Konsep TOD sendiri merupakan kawasan terintegrasi. Di dalamnya terdapat pusat perkantoran, hotel, convenience store, toko busana, ATM, kafetaria hingga tempat tinggal murah yang dibangun dekat dengan KRL Commuter Line Jakarta-Bogor. TOD sudah dipakai oleh banyak negara maju di dunia, misalnya Hong Kong.

Dibangunnya TOD ini diyakini dapat memperbaiki tata kelola perkotaan dan kemacetan di Kota Hujan bisa terurai. Pembangunan TOD Stasiun Bogor akan dilakukan oleh PT Waskita Karya (Persero), PT Kereta Api Indonesia (Persero) dan didukung Pemkot Bogor.

Saat meninjau perjalanan Commuter Line Jakarta-Bogor Sabtu (18/8), Rini mengatakan volume penumpang di Stasiun Bogor sudah terlampau penuh. Dalam sehari, Stasiun Bogor melayani penumpang hingga 180 ribu orang, sementara, kapasitasnya hanya sampai sekitar 30 ribu.

“Stasiun Bogor mungkin cuma muat bisa sampai 30 ribuan jadi kan sudah berkali-kali lipatnya,” kata Rini.
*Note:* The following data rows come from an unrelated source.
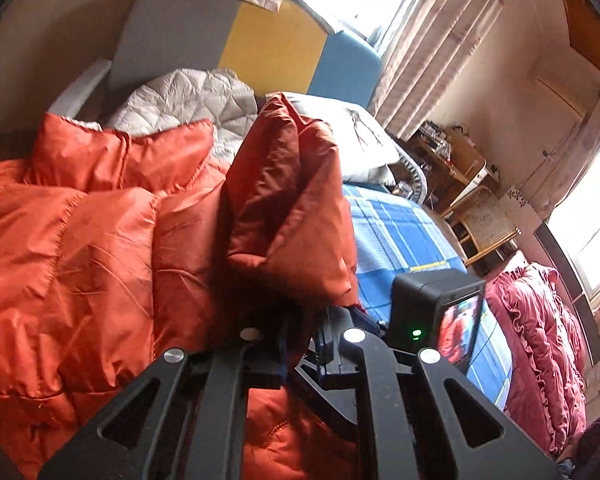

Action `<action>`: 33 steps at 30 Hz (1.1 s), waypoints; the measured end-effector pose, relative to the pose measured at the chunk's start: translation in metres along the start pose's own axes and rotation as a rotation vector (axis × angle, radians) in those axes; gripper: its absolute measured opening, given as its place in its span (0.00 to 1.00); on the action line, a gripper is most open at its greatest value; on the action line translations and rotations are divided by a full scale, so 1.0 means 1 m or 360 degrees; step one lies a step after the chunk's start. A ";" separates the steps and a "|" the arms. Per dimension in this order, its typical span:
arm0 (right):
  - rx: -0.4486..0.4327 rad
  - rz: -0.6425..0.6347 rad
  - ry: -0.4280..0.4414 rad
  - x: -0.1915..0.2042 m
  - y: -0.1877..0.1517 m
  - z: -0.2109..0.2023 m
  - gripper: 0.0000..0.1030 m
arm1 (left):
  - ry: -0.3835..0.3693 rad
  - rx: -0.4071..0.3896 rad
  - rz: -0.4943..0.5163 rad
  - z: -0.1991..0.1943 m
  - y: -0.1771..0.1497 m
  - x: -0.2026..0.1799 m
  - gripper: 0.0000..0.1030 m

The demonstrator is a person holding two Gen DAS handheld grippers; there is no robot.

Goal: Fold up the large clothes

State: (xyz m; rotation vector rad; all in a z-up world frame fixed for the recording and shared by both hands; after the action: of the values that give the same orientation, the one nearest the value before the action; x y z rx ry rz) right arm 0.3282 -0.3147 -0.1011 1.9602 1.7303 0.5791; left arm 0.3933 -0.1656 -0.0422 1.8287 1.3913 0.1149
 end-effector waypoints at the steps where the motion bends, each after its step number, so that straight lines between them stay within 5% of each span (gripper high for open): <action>1: 0.0000 0.0000 0.0000 0.000 0.000 0.000 0.60 | -0.0002 0.0012 0.0006 0.005 -0.001 -0.002 0.12; 7: 0.0000 -0.0002 -0.0001 0.000 0.000 0.000 0.60 | -0.0033 0.0069 0.0023 0.025 -0.003 -0.005 0.31; 9: -0.0001 0.0004 0.0006 -0.001 0.000 0.000 0.60 | -0.0056 0.0074 0.0007 0.025 -0.004 -0.004 0.49; 14: -0.0002 0.0004 0.0007 -0.002 -0.001 0.000 0.60 | -0.0092 0.0029 -0.0039 0.011 0.000 -0.002 0.59; 23: 0.0000 0.0001 0.0005 -0.002 0.001 0.000 0.60 | -0.0028 -0.0133 -0.0128 -0.049 0.002 0.038 0.59; 33: 0.0003 -0.0003 -0.0001 -0.002 0.000 0.000 0.60 | 0.0397 -0.0294 -0.0394 -0.134 -0.036 0.178 0.57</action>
State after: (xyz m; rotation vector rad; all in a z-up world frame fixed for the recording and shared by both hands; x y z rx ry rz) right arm 0.3281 -0.3167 -0.1015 1.9599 1.7329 0.5764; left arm 0.3651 0.0587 -0.0449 1.5159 1.7093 0.3409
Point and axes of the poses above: each gripper's, at about its wrist camera, not at the fingertips, and z roughly the way its jaws point, x to its left, y to its top, the point moved 1 cm from there along z, roughly the way its jaws point, and after that the axes turned 5 degrees about y, right-handed, at the moved point
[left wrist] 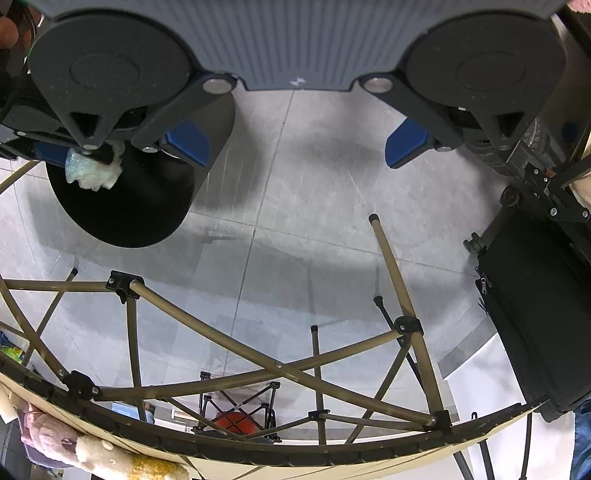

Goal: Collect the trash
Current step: 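Move the right tool over the bin and open it to drop the bag, then raise both tools from the bin back toward the table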

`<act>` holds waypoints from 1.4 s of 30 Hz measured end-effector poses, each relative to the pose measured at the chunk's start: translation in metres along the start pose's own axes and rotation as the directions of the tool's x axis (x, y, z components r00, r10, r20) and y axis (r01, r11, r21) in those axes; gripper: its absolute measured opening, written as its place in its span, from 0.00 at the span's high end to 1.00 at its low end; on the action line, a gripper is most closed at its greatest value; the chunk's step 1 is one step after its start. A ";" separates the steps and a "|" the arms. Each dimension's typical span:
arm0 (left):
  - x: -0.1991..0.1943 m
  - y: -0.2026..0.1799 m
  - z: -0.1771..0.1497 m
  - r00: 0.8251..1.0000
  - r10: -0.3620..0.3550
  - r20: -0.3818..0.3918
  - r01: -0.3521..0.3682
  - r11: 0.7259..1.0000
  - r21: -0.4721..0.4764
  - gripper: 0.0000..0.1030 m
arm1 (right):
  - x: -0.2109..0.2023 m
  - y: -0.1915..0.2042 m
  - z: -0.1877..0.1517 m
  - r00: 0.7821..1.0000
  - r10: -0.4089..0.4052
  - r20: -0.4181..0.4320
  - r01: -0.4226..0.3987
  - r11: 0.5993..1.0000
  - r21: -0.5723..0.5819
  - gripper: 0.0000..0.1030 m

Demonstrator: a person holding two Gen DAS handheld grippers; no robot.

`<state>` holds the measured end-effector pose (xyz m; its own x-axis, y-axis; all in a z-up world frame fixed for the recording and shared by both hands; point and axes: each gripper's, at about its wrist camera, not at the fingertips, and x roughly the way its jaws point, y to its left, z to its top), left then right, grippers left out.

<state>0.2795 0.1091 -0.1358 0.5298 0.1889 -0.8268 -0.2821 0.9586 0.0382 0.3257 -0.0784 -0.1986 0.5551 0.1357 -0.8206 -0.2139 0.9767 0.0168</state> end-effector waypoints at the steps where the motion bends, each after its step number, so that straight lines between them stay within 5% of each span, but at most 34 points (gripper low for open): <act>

Diberitakan oleh Republika Online, Kepala Dinas Penanaman Modal dan Pelayanan Terpadu Satu Pintu (DPMPTSP) Kota Bogor, Deny Mulyadi, membenarkan bahwa belum ada izin yang dikeluarkan untuk pembangunan proyek TOD ini.

"Kendala terkait izin karena kemarin yang diajukan dan rencana mau dibangun hanya untuk rumah susunnya saja. Tidak terintegrasi untuk TOD. Kan kita konsepnya harus terintegrasi," ujar Deny dikutip Minggu (19/8).
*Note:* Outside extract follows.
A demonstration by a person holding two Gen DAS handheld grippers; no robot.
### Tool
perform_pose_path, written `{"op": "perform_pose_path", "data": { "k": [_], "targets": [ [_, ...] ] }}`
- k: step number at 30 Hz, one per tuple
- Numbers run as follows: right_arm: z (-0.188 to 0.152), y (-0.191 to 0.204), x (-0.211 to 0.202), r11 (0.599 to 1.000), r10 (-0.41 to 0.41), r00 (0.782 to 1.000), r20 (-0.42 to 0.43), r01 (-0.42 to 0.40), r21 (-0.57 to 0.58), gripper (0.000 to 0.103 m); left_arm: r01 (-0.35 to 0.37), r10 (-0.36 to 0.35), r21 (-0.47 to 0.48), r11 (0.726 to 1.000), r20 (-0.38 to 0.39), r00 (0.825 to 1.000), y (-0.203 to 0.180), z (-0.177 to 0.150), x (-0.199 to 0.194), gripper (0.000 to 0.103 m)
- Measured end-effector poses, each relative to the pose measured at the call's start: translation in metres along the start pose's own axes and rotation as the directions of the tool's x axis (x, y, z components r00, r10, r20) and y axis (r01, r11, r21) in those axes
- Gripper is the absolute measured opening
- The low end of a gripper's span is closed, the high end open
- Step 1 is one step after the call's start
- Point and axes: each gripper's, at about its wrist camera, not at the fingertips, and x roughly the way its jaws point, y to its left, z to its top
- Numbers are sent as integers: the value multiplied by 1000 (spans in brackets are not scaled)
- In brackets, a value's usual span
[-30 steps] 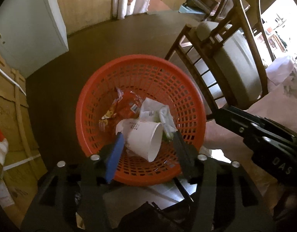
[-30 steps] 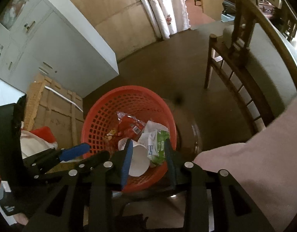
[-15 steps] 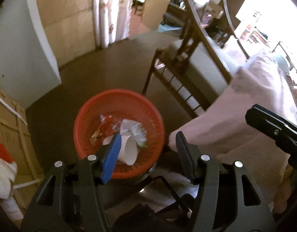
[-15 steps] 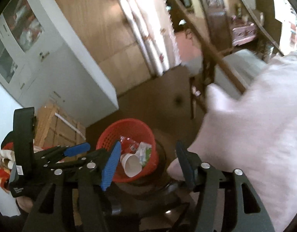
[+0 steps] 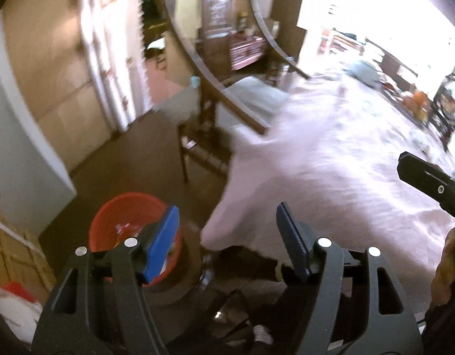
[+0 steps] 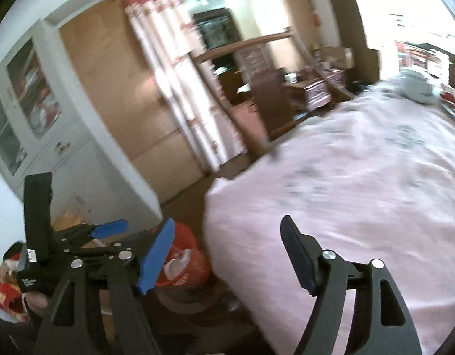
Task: Collect trash
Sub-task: 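Bring both open tools back over the table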
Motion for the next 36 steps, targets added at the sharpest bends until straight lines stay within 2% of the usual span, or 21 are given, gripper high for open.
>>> {"op": "perform_pose_path", "data": {
  "k": [3, 5, 8, 12, 18, 23, 28, 29, 31, 33, 35, 36],
  "targets": [
    [-7, -37, -34, 996, -74, 996, 49, 71, 55, 86, 33, -35, 64, 997, 29, 999, -40, 9, -6, 73],
    [-12, -61, -54, 988, -135, 988, 78, 128, 89, 90, 53, -61, 106, 993, 70, 996, -69, 16, -12, 82],
    [-20, -98, -84, 971, -207, 972, 109, 192, 140, 90, 68, -88, 171, 983, 108, 990, -109, 24, -16, 86],
    [-32, -145, -119, 933, -317, 941, 122, 286, 216, 91, 100, -131, 257, 961, 105, 986, -159, 27, -11, 88],
    [-53, -214, -162, 853, -469, 878, 94, 422, 307, 91, 167, -195, 338, 926, 51, 980, -231, 31, 13, 90],
    [-64, -260, -180, 786, -537, 842, 49, 479, 390, 91, 193, -215, 407, 893, 10, 976, -284, 31, 35, 90],
    [-71, -302, -182, 716, -588, 809, -11, 527, 458, 91, 194, -210, 434, 880, -12, 978, -317, 36, 54, 90],
    [-71, -307, -180, 706, -595, 803, -21, 535, 464, 91, 196, -210, 438, 878, -17, 978, -321, 37, 56, 90],
    [-70, -314, -179, 686, -624, 780, -44, 574, 447, 91, 205, -213, 440, 874, -33, 977, -331, 39, 64, 90],
    [-63, -317, -174, 666, -680, 731, -58, 649, 368, 90, 207, -207, 446, 871, -50, 977, -338, 39, 71, 90],
    [-56, -322, -165, 668, -695, 715, -75, 681, 299, 86, 210, -202, 453, 867, -68, 977, -344, 40, 79, 90],
    [-53, -327, -160, 679, -690, 719, -85, 684, 266, 84, 212, -199, 455, 865, -76, 977, -345, 41, 82, 90]
  ]
}}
Deny menyebut izin bangunan ini jelas berbeda dengan keinginan Pemkot Bogor. Akan menjadi masalah baru jika izin tersebut dikabulkan dan dilanjutkan pembangunannya.

Sementara itu Wali Kota Bogor, Bima Arya, tidak menampik jika ada kemungkinan pembangunan kawasan TOD Stasiun Bogor ini akan molor dari perkiraan. Ia menyebut pembangunan TOD sekitaran Stasiun Bogor akan mengalami penyesuaian desain.
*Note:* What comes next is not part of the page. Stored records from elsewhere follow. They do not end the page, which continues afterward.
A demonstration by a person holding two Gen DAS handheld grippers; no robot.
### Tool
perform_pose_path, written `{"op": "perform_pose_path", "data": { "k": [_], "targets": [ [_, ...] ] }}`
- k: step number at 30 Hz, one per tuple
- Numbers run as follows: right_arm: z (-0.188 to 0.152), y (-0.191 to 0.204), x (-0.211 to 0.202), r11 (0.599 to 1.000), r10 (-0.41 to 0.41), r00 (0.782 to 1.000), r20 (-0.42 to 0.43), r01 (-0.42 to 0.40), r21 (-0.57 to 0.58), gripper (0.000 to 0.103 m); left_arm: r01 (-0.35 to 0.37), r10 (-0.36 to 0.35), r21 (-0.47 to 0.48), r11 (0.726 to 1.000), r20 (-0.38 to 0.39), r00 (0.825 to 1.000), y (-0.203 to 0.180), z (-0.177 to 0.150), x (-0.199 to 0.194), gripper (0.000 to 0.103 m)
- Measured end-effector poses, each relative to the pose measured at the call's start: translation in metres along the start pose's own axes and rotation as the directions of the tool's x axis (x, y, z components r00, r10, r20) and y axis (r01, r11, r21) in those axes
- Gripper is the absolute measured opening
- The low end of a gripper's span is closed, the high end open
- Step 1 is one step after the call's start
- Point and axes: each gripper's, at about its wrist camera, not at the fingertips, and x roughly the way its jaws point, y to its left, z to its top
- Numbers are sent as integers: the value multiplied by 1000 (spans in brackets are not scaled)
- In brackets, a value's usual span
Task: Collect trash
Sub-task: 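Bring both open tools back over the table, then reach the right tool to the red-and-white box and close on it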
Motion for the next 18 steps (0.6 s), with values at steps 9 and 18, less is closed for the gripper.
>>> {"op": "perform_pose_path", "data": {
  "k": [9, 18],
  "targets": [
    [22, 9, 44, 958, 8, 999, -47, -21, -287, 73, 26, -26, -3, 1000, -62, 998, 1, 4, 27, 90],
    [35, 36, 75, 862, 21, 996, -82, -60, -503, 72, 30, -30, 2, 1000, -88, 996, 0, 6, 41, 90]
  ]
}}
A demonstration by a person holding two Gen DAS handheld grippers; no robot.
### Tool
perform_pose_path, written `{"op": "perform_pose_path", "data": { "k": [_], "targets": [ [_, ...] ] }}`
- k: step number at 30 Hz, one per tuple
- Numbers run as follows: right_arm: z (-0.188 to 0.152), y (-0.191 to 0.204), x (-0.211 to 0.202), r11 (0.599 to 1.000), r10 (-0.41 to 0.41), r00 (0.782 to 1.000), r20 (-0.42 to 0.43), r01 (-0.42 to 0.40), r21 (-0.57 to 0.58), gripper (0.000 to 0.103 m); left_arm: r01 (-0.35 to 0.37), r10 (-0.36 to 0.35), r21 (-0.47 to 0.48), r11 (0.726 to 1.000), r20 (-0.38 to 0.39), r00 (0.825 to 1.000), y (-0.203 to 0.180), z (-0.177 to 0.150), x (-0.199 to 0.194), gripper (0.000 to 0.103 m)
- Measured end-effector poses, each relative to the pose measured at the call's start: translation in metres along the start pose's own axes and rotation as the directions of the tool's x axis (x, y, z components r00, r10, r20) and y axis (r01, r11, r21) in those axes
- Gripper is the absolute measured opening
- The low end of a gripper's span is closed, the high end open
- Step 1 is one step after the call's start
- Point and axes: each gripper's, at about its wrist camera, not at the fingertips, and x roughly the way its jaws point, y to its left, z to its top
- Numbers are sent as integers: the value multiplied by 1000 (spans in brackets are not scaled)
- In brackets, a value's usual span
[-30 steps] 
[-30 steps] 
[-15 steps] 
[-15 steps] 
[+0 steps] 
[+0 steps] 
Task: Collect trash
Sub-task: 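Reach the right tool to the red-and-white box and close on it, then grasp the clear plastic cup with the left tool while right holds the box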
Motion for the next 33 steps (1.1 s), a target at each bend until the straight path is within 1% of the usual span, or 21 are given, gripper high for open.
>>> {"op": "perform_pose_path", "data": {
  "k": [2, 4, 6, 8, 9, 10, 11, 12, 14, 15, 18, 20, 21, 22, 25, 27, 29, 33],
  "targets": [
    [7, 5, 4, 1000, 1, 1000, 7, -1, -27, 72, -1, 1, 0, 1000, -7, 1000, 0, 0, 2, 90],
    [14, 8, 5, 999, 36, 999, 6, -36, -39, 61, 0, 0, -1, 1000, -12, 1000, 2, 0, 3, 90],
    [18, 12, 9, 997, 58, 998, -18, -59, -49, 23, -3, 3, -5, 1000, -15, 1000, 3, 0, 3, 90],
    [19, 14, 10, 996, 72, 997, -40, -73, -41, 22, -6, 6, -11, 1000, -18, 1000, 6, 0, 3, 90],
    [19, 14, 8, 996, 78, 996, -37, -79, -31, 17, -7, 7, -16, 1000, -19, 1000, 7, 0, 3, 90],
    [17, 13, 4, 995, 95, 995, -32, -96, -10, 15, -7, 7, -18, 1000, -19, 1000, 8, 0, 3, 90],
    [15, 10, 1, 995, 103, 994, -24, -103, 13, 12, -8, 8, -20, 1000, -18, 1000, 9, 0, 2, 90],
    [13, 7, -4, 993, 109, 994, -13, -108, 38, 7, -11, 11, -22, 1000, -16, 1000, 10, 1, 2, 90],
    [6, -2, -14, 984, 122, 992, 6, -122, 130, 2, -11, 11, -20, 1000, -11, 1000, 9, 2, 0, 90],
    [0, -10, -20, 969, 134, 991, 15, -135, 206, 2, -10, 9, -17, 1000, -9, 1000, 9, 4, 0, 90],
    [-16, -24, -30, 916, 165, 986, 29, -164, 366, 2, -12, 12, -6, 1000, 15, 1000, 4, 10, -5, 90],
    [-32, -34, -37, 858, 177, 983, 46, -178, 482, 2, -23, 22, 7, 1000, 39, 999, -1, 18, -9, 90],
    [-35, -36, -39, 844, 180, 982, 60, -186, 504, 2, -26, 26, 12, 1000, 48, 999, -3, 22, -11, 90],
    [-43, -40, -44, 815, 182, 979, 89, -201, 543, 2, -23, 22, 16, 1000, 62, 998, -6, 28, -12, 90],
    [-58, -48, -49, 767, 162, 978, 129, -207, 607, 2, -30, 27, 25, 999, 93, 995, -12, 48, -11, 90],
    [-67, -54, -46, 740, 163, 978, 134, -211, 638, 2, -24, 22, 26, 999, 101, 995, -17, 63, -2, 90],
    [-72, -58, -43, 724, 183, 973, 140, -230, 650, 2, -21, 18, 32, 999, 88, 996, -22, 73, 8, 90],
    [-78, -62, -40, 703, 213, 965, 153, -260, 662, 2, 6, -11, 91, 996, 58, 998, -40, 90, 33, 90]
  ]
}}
Molornya pembangunan ini membuat Bima mengambil langkah sendiri. Ia memilih untuk melakukan pembangunan sendiri sesuai dengan rencana yang sudah dimiliki oleh Pemkot Bogor.

"Kita tidak mau bergantung di situ. Kami setuju saja dibangun TOD, dengan beberapa syarat. Ketika syarat ini tidak terpenuhi, ya otomatis kita jalan dengan skenario pembangunan kota yang awal, yang kita miliki. Masih belum tahu juga apakah mereka jadi membangun atau tidak," ujar Bima.

Bima belum bisa memastikan realisasi proyek tersebut. Menurut informasi yang ia terima, proyek tersebut masih dalam tahap penyesuaian desain. Namun, pemerintah daerahnya tetap akan melakukan penataan sistem transportasi di sana di luar rencana pembangunan TOD.

Pemerintah daerahnya menekankan pihak pengembang agar menaati sejumlah aturan terkait desain TOD. Antara lain ketinggian bangunan apartemen, kompensasi pembangunan di daerah Sukaresmi serta membantu konversi jalan di sekitar wilayah Stasiun Bogor.